New Research Explores Aligning AI Conversational Agents with Human Values
A recent study has examined ways to align conversational agents with human values, drawing upon pragmatics and philosophy. Language plays a crucial role in human communication, allowing us to convey thoughts, intentions, and emotions. Advances in AI research have led to the development of conversational agents that can interact with humans in a nuanced manner. These agents are powered by large language models, which are computational systems trained on extensive collections of text-based materials using advanced statistical techniques, such as InstructGPT, Gopher, and LaMDA.
However, these language models have shown potential risks and limitations. They can produce toxic or discriminatory language, as well as false or misleading information. These issues hinder the effective use of conversational agents in practical applications and highlight their deviation from certain communicative ideals. Previous approaches have focused on minimizing risks and harms.

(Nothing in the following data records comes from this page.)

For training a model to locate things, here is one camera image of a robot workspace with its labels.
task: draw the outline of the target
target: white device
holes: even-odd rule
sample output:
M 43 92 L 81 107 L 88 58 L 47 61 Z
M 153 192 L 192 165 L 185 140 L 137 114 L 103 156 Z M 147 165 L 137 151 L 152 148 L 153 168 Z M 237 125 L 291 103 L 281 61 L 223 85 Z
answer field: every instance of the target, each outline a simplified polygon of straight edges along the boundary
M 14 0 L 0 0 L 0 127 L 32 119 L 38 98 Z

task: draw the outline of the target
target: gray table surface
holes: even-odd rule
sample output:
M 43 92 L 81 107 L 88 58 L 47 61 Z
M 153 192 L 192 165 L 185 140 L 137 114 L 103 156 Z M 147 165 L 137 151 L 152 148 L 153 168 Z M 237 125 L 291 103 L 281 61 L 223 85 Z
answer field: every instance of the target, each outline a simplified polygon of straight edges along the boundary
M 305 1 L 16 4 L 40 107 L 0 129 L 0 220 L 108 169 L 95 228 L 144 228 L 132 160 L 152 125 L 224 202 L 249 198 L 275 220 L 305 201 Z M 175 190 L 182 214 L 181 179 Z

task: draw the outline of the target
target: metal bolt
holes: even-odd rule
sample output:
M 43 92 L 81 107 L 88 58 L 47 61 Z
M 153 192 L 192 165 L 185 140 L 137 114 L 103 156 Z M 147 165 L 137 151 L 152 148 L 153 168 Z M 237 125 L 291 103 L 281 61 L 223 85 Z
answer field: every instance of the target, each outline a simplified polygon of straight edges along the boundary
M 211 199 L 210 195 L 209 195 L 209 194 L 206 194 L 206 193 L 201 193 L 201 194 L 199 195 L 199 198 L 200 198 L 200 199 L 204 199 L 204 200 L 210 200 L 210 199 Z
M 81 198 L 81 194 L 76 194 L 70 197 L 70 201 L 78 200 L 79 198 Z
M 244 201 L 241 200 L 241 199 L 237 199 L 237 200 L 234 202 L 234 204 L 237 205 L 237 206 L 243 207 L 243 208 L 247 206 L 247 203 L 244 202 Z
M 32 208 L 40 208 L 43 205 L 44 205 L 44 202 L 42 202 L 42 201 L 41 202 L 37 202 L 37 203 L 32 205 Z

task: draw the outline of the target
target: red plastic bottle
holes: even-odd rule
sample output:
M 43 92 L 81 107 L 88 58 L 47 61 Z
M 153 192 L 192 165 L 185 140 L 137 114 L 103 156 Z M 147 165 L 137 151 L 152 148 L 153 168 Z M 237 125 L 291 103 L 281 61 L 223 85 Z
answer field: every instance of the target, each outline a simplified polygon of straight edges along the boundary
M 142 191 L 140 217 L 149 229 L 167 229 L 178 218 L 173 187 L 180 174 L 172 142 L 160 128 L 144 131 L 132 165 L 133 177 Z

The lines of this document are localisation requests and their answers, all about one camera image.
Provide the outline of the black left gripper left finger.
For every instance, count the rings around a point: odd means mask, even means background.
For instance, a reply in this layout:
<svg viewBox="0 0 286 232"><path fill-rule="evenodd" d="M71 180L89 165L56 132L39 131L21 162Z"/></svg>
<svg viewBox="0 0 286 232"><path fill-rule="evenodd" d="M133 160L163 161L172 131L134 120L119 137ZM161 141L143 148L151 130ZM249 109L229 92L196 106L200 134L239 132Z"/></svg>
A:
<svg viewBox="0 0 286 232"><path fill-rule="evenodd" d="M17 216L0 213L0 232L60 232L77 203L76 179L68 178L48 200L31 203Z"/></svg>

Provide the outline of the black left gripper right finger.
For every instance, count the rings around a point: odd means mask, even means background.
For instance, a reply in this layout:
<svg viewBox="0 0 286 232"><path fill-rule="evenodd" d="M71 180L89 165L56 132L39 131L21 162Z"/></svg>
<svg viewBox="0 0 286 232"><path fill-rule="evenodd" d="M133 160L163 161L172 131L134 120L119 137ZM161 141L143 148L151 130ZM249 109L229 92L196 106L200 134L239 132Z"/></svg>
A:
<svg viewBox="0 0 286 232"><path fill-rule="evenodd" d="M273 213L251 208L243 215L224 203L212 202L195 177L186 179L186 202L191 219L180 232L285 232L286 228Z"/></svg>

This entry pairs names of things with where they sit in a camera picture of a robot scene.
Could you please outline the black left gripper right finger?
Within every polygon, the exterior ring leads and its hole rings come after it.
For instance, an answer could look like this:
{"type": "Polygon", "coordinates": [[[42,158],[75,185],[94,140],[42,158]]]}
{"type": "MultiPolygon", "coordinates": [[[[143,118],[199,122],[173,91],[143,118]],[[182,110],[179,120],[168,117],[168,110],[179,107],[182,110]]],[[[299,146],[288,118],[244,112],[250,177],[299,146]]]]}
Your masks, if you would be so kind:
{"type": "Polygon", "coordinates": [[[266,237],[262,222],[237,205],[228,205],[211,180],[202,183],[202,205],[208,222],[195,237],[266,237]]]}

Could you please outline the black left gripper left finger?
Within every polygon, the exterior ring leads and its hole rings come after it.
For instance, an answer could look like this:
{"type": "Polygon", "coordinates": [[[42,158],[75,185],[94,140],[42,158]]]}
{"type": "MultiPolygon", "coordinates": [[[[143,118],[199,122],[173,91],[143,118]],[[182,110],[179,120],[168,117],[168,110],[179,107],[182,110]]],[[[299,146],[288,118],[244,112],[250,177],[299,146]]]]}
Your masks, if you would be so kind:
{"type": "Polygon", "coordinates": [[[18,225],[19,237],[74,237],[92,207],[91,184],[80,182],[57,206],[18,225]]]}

By contrast, a new paper titled “In conversation with AI: aligning language models with human values” takes a different approach. It explores what successful communication between humans and artificial conversational agents could look like and defines the values that should guide these interactions across different conversational domains.
Insights from Pragmatics
The study incorporates pragmatics, a discipline in linguistics and philosophy, which asserts that the purpose of a conversation, its context, and a set of norms are vital elements of effective communication. According to the linguist and philosopher, Paul Grice, participants in a conversation should:
- Provide informative responses
- Speak truthfully
- Share relevant information
- Avoid ambiguous or obscure statements
However, the paper suggests that these maxims need further refinement to evaluate conversational agents, considering the variations in goals and values across different conversation domains.
The research highlights how different conversational domains require conversational agents to embody distinct virtues. For scientific investigation and communication, where the goal is understanding or predicting empirical phenomena, conversational agents should rely on verifiable evidence or qualify their statements based on confidence intervals.
In public political discourse, a conversational agent playing the role of a moderator needs to prioritize democratic values such as tolerance, civility, and respect. Toxic or prejudiced speech generated by language models undermines these values by failing to demonstrate equal respect for all participants.
In creative storytelling, the aim is novelty and originality, requiring conversational agents to embrace more imaginative expression. However, safeguards should be in place to prevent malicious content disguised as “creative uses.”
This research has practical implications for the development of conversational AI agents. There is no one-size-fits-all approach to aligning language models. Instead, conversational agents should embody different traits depending on their specific contexts, purposes, and evaluative standards. Context construction and elucidation could also enable conversational agents to foster more robust and respectful conversations over time. By prefiguring values in conversations, agents can help humans better understand and engage in fruitful communication.